▶ [DIRECTIONS]
Output verbatim the line with "For the benchmark, provide point(s) on the black yellow" together with every line beneath it, ending at the last line of the entries.
RECORDS below:
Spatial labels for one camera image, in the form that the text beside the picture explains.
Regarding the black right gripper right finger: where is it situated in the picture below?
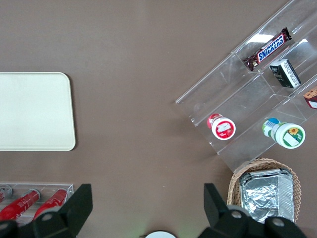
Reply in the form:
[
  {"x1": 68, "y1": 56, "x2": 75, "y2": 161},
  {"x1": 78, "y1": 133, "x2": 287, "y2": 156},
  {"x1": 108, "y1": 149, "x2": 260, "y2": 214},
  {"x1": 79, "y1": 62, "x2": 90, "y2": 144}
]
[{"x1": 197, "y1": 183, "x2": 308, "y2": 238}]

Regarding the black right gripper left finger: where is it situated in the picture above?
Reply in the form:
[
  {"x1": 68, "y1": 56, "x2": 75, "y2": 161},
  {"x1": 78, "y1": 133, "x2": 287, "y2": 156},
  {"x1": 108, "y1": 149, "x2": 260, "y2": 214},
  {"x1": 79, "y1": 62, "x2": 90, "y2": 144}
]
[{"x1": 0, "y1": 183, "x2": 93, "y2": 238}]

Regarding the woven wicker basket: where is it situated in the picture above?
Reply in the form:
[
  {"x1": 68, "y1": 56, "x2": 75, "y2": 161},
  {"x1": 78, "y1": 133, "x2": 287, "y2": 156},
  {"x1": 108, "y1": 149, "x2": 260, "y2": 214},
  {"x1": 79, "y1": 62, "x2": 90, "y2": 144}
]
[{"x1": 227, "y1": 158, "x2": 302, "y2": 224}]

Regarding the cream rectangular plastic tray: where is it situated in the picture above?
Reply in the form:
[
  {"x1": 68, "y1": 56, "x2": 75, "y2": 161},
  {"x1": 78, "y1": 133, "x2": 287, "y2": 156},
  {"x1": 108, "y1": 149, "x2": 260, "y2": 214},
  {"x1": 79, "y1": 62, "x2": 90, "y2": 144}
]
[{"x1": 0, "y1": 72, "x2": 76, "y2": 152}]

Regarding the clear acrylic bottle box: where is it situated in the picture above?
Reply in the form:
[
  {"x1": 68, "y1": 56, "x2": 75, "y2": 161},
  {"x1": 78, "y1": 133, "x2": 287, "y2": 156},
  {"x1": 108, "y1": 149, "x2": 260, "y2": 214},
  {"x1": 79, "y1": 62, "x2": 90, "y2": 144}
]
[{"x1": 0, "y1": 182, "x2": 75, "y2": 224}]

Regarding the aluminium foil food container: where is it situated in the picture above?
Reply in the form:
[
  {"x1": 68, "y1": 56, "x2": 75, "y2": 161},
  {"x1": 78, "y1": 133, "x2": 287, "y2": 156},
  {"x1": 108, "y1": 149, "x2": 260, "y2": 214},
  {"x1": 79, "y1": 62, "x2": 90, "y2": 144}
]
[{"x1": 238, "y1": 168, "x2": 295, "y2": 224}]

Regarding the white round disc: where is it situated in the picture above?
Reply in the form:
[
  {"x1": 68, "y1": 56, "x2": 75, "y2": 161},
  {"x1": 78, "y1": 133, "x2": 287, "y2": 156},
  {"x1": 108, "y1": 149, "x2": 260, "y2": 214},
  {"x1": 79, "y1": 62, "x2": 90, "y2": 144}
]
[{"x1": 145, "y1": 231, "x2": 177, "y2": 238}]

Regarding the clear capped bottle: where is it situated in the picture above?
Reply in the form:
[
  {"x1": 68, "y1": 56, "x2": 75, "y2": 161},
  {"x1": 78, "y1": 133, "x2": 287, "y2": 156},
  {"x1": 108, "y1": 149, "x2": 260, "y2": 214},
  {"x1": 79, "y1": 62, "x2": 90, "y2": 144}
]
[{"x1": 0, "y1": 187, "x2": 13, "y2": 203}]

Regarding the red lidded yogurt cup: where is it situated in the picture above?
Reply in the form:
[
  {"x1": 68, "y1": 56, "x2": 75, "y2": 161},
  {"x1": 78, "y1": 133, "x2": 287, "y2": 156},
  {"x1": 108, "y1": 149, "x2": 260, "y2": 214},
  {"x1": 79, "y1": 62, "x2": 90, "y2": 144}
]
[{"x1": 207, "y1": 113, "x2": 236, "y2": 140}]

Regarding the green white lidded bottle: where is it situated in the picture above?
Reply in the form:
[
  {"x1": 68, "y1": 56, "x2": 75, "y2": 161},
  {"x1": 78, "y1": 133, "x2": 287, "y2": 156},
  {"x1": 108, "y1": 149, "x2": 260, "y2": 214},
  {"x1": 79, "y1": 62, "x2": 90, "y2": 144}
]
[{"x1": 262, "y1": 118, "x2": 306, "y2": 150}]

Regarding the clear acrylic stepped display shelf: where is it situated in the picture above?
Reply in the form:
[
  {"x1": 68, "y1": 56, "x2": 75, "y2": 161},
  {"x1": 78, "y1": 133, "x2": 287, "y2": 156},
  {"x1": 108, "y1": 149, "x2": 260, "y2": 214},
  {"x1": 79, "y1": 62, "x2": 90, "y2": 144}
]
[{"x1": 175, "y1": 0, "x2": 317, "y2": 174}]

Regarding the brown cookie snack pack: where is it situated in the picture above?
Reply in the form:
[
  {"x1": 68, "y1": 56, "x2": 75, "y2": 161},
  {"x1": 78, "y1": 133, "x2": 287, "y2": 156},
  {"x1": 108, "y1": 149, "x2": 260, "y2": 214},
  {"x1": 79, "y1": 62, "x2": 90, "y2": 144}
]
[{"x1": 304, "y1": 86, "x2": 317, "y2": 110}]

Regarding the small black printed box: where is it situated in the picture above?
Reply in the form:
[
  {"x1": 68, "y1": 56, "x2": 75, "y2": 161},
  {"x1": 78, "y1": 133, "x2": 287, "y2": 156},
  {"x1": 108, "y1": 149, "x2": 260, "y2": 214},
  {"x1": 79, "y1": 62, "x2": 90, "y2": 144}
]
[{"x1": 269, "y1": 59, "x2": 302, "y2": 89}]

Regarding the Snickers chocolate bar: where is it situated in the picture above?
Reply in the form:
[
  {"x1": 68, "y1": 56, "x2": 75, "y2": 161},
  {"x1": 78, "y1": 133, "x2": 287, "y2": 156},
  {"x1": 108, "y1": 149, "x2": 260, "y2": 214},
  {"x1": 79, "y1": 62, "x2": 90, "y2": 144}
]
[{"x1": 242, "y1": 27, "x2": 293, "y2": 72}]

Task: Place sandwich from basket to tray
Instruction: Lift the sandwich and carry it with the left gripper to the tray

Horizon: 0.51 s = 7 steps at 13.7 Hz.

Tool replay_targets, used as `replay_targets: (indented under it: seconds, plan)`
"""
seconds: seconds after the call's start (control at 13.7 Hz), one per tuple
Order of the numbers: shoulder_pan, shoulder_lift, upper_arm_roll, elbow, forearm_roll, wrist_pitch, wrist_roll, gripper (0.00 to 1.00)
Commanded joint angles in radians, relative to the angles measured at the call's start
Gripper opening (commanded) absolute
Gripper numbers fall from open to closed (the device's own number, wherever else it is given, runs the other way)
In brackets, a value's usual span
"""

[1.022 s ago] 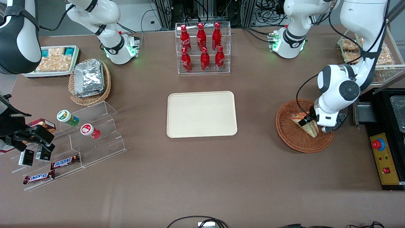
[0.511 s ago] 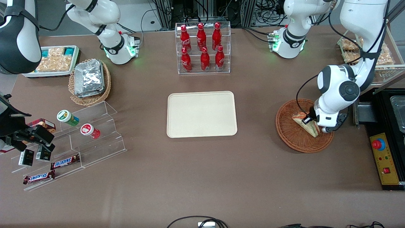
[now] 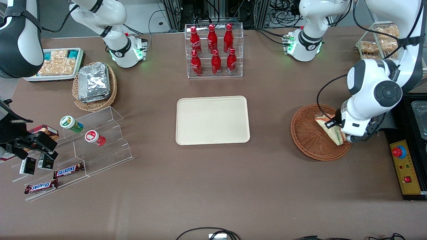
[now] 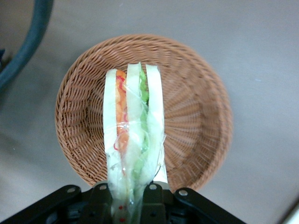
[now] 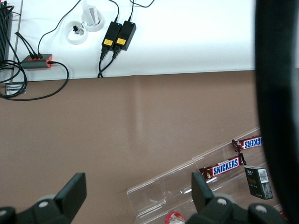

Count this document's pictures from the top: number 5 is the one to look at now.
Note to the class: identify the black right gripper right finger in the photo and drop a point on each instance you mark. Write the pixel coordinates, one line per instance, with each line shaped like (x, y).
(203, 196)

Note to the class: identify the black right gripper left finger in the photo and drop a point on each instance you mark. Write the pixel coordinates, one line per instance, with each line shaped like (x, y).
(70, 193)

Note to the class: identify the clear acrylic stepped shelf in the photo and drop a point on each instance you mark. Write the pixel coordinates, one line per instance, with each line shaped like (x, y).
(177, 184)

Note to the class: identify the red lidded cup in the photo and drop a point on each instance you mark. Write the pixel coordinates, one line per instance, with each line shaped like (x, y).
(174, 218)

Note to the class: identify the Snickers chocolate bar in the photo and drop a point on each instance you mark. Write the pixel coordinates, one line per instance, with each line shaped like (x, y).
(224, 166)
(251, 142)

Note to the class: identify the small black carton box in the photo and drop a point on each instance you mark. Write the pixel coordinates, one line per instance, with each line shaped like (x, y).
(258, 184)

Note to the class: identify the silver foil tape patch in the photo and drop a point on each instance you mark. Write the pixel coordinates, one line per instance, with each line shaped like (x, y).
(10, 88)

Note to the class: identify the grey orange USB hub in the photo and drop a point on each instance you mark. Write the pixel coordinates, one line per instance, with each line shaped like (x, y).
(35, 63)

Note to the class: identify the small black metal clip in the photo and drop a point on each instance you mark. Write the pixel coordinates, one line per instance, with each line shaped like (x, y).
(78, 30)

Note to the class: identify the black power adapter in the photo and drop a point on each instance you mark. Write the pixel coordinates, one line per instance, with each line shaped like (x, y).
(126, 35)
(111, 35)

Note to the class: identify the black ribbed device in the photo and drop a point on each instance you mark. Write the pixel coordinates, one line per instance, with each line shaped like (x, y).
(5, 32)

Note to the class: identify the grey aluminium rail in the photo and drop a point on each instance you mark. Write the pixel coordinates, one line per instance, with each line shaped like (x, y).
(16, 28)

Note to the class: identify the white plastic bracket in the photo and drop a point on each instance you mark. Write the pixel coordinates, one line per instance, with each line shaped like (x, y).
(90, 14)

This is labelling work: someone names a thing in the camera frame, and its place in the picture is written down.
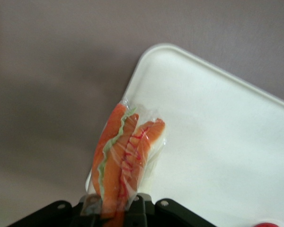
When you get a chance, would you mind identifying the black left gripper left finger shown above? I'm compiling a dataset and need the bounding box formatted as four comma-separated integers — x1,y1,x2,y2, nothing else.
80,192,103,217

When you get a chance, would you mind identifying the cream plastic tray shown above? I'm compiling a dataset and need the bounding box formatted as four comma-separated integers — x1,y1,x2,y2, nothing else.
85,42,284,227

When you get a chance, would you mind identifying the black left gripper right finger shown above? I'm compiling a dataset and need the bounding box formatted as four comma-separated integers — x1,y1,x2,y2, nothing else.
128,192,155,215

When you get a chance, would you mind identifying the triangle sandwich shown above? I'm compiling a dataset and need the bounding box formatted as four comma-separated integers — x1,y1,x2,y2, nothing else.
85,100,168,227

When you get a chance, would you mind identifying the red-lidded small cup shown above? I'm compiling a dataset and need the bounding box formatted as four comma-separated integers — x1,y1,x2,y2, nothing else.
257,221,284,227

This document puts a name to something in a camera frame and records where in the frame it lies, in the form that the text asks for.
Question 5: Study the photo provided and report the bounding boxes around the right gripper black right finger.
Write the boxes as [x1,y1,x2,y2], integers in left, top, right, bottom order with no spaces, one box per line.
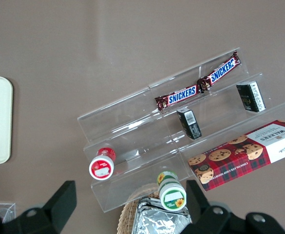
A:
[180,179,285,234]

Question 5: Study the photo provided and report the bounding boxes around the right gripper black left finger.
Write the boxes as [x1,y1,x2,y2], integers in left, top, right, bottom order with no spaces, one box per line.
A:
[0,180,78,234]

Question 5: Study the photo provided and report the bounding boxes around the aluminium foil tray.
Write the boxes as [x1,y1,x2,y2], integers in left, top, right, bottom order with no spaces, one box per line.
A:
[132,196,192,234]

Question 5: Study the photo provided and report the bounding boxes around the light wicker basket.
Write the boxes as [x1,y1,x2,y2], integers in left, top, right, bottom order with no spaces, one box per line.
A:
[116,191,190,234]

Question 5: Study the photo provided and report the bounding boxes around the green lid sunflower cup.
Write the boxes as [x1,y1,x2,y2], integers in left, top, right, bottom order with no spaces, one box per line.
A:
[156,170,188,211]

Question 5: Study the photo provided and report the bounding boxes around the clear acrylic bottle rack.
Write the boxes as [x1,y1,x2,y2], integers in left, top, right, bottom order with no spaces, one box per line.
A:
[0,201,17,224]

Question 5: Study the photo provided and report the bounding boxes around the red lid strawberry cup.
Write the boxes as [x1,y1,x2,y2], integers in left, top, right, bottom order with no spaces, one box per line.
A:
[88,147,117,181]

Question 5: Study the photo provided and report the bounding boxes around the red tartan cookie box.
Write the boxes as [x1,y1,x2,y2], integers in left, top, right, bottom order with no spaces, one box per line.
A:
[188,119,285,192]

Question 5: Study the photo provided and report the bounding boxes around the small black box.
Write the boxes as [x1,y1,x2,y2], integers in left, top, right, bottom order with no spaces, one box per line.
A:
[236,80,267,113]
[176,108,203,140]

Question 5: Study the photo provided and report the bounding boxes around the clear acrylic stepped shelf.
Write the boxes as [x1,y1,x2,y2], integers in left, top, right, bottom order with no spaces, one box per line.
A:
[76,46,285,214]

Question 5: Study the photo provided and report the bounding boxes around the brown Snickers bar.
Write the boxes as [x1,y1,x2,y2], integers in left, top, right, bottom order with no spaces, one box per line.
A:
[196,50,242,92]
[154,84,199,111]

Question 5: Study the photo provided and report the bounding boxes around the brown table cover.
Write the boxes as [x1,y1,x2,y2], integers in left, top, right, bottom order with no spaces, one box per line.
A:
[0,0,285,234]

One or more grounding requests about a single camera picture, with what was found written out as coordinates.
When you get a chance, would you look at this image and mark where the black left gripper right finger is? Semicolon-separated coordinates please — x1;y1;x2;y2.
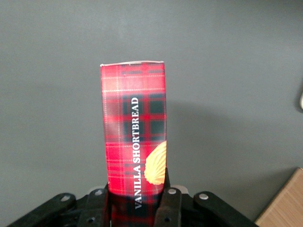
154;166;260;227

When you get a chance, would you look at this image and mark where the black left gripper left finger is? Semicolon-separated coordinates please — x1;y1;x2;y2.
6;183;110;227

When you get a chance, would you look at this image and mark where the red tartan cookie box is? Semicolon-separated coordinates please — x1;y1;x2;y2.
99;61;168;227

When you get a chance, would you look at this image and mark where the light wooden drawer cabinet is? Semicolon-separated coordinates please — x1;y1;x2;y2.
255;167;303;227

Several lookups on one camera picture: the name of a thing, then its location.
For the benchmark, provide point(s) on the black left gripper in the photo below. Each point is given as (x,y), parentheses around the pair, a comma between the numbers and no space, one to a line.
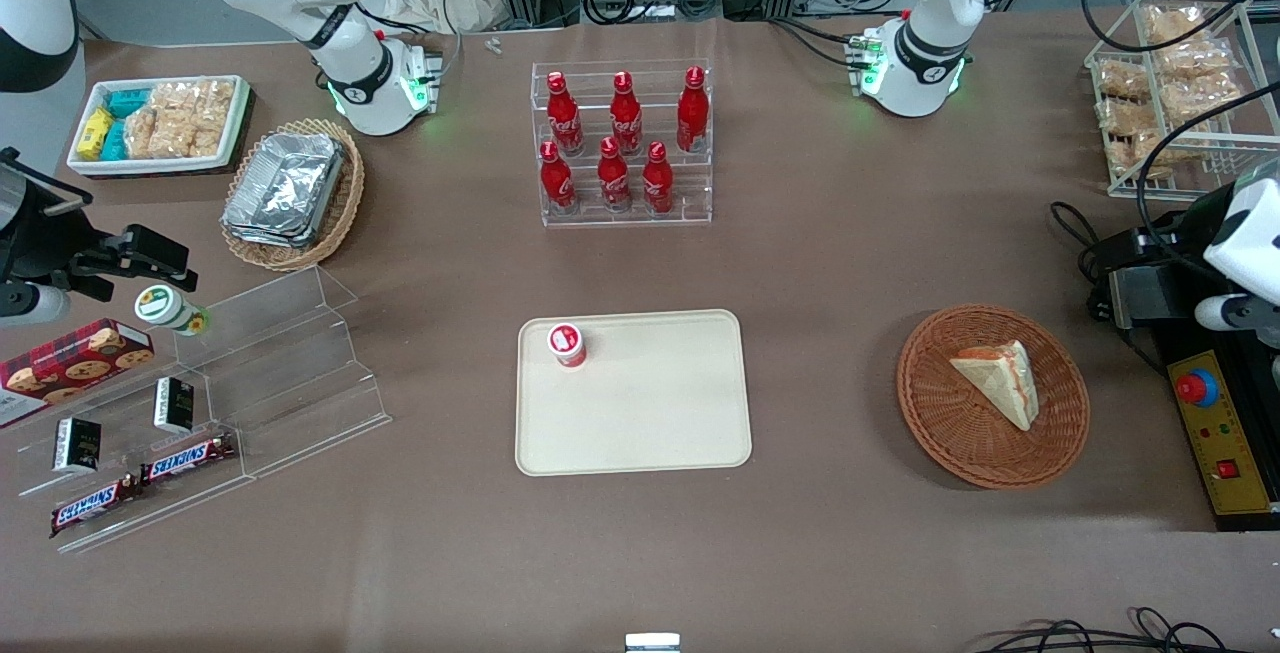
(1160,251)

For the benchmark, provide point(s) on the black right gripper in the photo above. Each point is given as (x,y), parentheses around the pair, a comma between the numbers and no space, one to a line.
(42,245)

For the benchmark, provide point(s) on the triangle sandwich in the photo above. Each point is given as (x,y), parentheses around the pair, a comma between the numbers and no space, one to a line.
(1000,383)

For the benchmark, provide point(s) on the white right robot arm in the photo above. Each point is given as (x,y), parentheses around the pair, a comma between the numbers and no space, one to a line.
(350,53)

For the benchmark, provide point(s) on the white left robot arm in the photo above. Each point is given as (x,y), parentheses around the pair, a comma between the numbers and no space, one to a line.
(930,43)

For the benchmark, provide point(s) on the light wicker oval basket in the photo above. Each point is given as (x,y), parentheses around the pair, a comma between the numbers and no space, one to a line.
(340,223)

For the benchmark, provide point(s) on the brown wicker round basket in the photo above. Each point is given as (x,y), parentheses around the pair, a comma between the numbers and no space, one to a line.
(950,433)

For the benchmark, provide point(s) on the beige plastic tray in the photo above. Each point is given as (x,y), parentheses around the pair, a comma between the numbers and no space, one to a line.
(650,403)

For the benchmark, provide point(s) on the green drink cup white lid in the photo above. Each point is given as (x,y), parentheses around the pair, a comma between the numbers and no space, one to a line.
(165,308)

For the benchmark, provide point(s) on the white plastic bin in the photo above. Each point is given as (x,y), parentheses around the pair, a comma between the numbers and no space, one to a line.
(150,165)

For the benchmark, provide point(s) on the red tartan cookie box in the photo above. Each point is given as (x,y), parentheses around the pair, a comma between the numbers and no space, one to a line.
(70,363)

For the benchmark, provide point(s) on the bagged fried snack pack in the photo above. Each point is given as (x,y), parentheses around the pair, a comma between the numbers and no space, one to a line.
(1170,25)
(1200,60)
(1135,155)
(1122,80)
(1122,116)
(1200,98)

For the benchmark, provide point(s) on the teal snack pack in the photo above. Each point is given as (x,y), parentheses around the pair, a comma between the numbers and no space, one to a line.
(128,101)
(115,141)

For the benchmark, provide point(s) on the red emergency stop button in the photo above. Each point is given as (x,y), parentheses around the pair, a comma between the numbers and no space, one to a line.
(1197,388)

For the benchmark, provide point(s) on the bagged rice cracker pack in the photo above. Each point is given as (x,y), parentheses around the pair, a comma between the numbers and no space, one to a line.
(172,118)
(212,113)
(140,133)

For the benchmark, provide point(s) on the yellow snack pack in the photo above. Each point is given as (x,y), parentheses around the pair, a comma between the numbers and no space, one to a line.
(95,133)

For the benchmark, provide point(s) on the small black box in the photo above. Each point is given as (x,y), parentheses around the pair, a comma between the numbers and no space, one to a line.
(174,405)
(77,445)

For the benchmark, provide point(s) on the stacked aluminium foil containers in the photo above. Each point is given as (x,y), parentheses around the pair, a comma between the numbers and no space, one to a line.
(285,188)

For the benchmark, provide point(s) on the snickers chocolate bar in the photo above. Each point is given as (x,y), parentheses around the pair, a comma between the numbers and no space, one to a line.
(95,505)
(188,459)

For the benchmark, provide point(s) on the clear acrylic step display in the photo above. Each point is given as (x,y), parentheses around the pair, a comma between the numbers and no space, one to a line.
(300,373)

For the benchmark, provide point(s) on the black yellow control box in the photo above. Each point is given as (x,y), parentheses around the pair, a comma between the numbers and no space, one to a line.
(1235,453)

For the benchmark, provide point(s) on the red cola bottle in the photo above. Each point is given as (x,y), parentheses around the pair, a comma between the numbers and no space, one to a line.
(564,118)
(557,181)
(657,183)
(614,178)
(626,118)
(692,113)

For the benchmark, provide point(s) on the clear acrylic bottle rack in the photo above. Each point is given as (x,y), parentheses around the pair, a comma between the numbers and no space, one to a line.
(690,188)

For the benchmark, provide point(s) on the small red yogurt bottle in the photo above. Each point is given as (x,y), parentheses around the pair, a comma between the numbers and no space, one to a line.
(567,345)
End of RECORDS.
▶ [THE COMPLETED TASK]
For the benchmark, provide point(s) on the black yellow control box in the photo above. Each point is given as (x,y), parentheses around the pair, a comma between the numbers and no space, one to a line.
(1235,453)

For the benchmark, provide point(s) on the red cola bottle in the photo above. Each point is given as (x,y), parentheses around the pair, a comma between the numbers and no space, one to a line.
(564,118)
(557,181)
(657,183)
(614,178)
(626,118)
(692,113)

For the benchmark, provide point(s) on the clear acrylic bottle rack in the photo above. Each point is given as (x,y), parentheses around the pair, a comma between the numbers and no space, one to a line.
(690,188)

For the benchmark, provide point(s) on the small red yogurt bottle in the photo above. Each point is given as (x,y), parentheses around the pair, a comma between the numbers and no space, one to a line.
(567,345)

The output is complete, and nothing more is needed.